You can also skip creating a configuration, in that case the default configuration will be used. The default configuration provides read-only access to all API pages, meaning Dynamic Tool Mode = true and Discover Additional Objects = true.
Of course, I strongly recommend not using write permissions in Production.
The next step is to create an app registration in Azure. We need it to set up Azure AD authentication between Business Central and the proxy. Here is a small diagram showing how this works:

Create a new app registration.

Go to the Authentication tab and add a desktop redirect URL in the following format:
ms-appx-web://Microsoft.AAD.BrokerPlugin/{ClientIdOfCurrAppRegistration}

Also, do not forget to enable Allow public client flows in the settings.

Go to the API permissions tab and add Financials.ReadWrite.All and user_impersonation.

These settings will be sufficient to proceed to the next step.
Next, we need a proxy server that connects Claude Code to Business Central via MCP. The BCTech Samples repository contains two examples of such servers:
I recommend using BcMCPProxyPython, because it is much easier to work with. It is essentially a convenient wizard for generating the MCP JSON configuration and setting up a local Python proxy.
Install the BC MCP Proxy using the pip package manager:
pip install bc-mcp-proxy
Next, run the wizard that we just installed:
python -m bc_mcp_proxy setup
Next, follow the wizard prompts and provide: TenantId, ClientId, Environment, Company Name, and optionally the MCP Configuration name. If you do not specify an MCP configuration, then, as I mentioned earlier, the default read-only configuration will be used.
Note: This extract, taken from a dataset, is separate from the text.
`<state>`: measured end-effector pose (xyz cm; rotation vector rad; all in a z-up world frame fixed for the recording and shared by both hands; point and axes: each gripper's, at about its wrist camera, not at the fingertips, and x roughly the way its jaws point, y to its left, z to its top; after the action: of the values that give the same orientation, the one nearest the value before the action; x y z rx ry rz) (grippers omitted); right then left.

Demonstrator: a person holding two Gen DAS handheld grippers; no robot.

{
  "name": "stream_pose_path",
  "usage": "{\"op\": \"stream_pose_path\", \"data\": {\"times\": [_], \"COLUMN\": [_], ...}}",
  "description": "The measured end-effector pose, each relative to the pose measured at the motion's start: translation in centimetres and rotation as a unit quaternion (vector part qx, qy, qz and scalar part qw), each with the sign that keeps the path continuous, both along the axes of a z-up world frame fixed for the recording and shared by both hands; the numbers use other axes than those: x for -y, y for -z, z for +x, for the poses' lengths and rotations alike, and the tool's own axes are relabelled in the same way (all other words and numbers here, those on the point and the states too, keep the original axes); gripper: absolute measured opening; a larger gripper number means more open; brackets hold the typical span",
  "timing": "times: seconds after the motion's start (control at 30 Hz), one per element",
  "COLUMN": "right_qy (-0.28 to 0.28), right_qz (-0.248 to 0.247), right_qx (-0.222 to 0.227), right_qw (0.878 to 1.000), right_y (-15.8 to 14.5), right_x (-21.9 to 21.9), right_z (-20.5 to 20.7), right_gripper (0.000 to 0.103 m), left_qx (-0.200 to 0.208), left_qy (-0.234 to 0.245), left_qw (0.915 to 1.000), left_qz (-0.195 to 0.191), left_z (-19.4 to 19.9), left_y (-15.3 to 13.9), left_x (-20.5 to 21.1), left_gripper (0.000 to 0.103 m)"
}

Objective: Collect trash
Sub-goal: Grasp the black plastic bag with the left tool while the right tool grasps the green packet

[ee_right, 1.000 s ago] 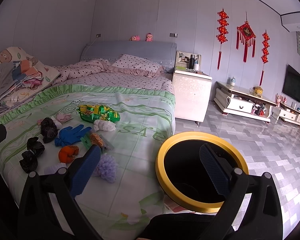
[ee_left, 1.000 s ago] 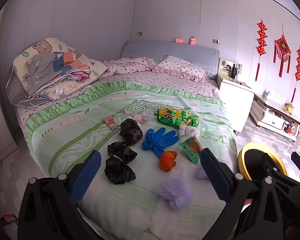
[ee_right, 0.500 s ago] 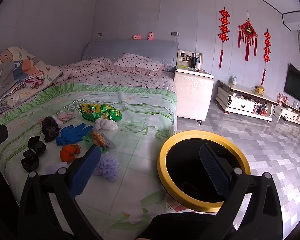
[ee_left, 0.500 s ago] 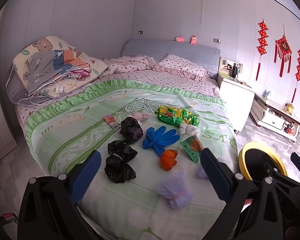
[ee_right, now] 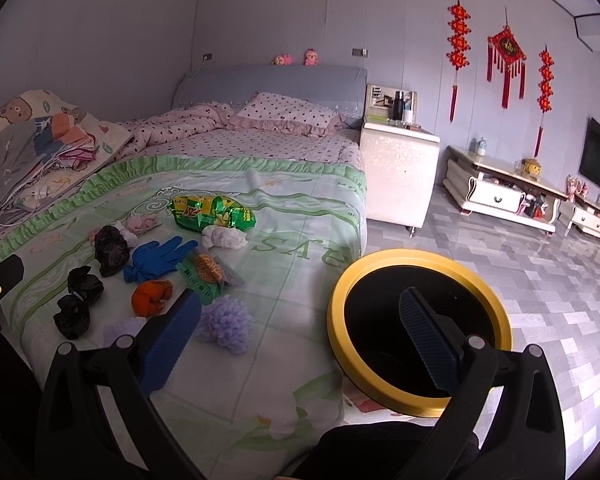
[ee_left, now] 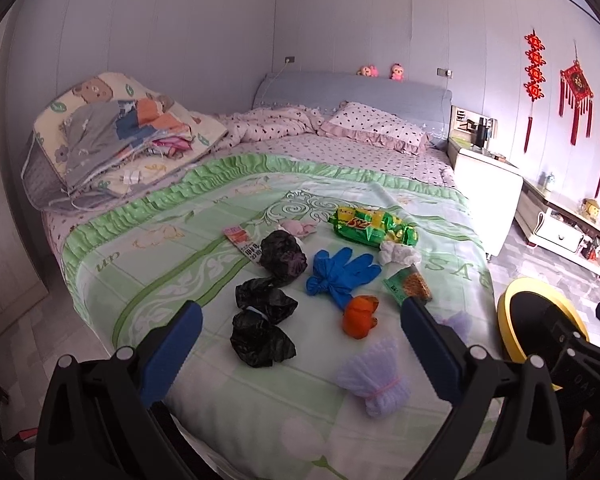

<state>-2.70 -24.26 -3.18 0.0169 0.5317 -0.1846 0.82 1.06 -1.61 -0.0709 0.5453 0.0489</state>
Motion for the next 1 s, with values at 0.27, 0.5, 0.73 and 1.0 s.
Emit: {"op": "stream_pose_path", "data": {"times": [0.27,0.5,0.73,1.0], "right_qy": [-0.040,-0.119,-0.164,-0.151], "right_qz": [0.008,0.016,-0.007,-0.003], "right_qx": [-0.021,-0.081,-0.160,-0.198], "right_qw": [0.999,0.989,0.973,0.968], "right_y": [-1.4,0.2,4.4,7.4], "right_x": [0.6,-0.8,-3.4,-5.2], "right_z": [2.3,9.0,16.3,21.3], "right_gripper": [0.095,0.095,0.095,0.095], "left_qx": [-0.040,-0.114,-0.194,-0.207], "left_qy": [0.011,-0.021,-0.038,-0.043], "left_qw": [0.9979,0.9924,0.9801,0.9773], "left_qz": [-0.050,-0.042,-0.013,-0.014], "left_z": [2.2,6.0,10.3,13.0], "left_y": [0.6,2.4,5.8,7.9], "left_x": [-2.4,-4.1,-6.0,-7.2], "left_gripper": [0.096,0.096,0.096,0.096]}}
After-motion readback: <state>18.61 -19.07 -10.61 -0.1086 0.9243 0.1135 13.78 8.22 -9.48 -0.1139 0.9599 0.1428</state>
In my example, I use the configuration I created earlier named ClaudeCode.
In the final step, an Azure sign-in prompt will appear, and you need to use an account from the same Azure tenant where you created the app registration.
As a result, we will be able to run the Python proxy server locally and we will get an MCP configuration in JSON format that we can use with Claude Code.
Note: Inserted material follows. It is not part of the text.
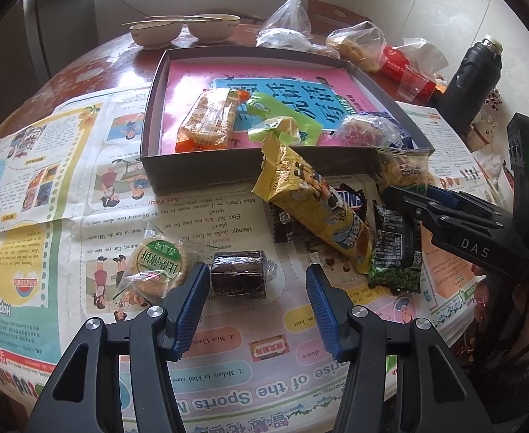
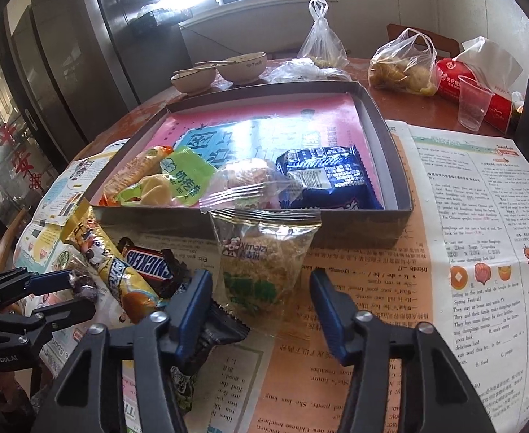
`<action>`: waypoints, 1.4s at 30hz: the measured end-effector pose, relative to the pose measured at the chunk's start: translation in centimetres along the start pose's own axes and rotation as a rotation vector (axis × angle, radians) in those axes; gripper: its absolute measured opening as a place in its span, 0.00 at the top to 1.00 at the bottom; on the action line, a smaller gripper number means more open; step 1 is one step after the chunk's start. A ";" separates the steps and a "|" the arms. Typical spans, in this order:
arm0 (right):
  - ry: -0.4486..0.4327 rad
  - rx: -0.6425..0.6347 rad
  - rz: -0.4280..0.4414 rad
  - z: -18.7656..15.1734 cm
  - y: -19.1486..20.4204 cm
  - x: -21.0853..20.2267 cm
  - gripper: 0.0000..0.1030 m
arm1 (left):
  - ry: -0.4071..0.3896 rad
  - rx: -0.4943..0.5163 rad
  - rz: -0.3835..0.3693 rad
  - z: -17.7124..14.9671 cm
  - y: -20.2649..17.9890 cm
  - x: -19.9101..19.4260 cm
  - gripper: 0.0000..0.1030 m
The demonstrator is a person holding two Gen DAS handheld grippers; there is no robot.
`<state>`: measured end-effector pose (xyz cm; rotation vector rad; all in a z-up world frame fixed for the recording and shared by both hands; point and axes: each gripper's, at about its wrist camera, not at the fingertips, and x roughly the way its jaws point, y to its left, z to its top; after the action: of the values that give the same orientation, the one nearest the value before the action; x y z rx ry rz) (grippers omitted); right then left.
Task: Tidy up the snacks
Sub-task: 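Grasp the brown wrapped roll with the left tool while the right grasps the clear crispy-snack bag, then carry the brown roll with the left tool while the right carries the crispy-snack bag over the tray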
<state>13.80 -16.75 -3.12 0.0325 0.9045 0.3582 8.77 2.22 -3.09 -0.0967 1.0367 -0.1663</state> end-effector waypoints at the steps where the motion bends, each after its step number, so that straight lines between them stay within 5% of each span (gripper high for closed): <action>1: -0.002 0.001 0.008 0.0 0.0 0.1 0.54 | -0.001 -0.001 0.001 0.0 0.0 0.1 0.45; 11: -0.032 -0.012 0.001 0.1 -0.5 -0.2 0.61 | -0.008 -0.012 0.019 0.1 0.1 0.6 0.45; 15: -0.045 -0.011 -0.005 0.1 -1.0 -0.8 0.61 | -0.017 -0.023 0.019 0.2 0.4 0.6 0.63; 42: -0.111 0.053 0.009 0.8 -2.6 -3.6 0.61 | -0.104 -0.081 -0.004 0.9 2.1 -2.8 0.65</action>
<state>13.14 -20.28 -0.40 0.1041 0.8040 0.3373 8.34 4.76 -0.57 -0.1786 0.9392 -0.1216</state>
Here is an example command to start the BC MCP Proxy server:
& "C:\Python312\python.exe" -m bc_mcp_proxy --TenantId {TenantId} --ClientId {ClientId} --Environment Dev --Company "CRONUS USA, Inc." --ConfigurationName ClaudeCode
In my example, all configuration files are located in the following folder:
C:\Users\Drakonian\.bc_mcp_proxy
Our goal is to take the claude_mcp.json file and add it to the project-level MCP Servers configuration or to the global configuration for Claude Code.
You can do this either by running:
claude mcp add {YourBCMCPName} '{EscapedJSON}'
or by manually adding this configuration to the .claude.json file.
In the end, you can verify access to this MCP using:
claude mcp get {YourBCMCPName}

At the end high-level request diagram will be:

Let us look at some usage examples. For example ask something simple, related to the data in our Business Central environment, but not too specific, as example, Show customer list. As a result, we will get a list of customers with the main fields. It works!

Or here is another example: let us try to modify data in Business Central from Claude Code by asking, Change the name of the Relecloud customer to "Hello, World!". As you can see, it works good.

We have now figured out how the Business Central MCP Server works and even integrated it into Claude Code. Of course, the proxy server is only a temporary solution, but I see huge potential in how these tools can evolve. And as we can see, it already works today.
As usual, I recommend treating AI as a potentially useful tool, but being careful about security and your data. When used properly, AI agents can genuinely help you in your daily work.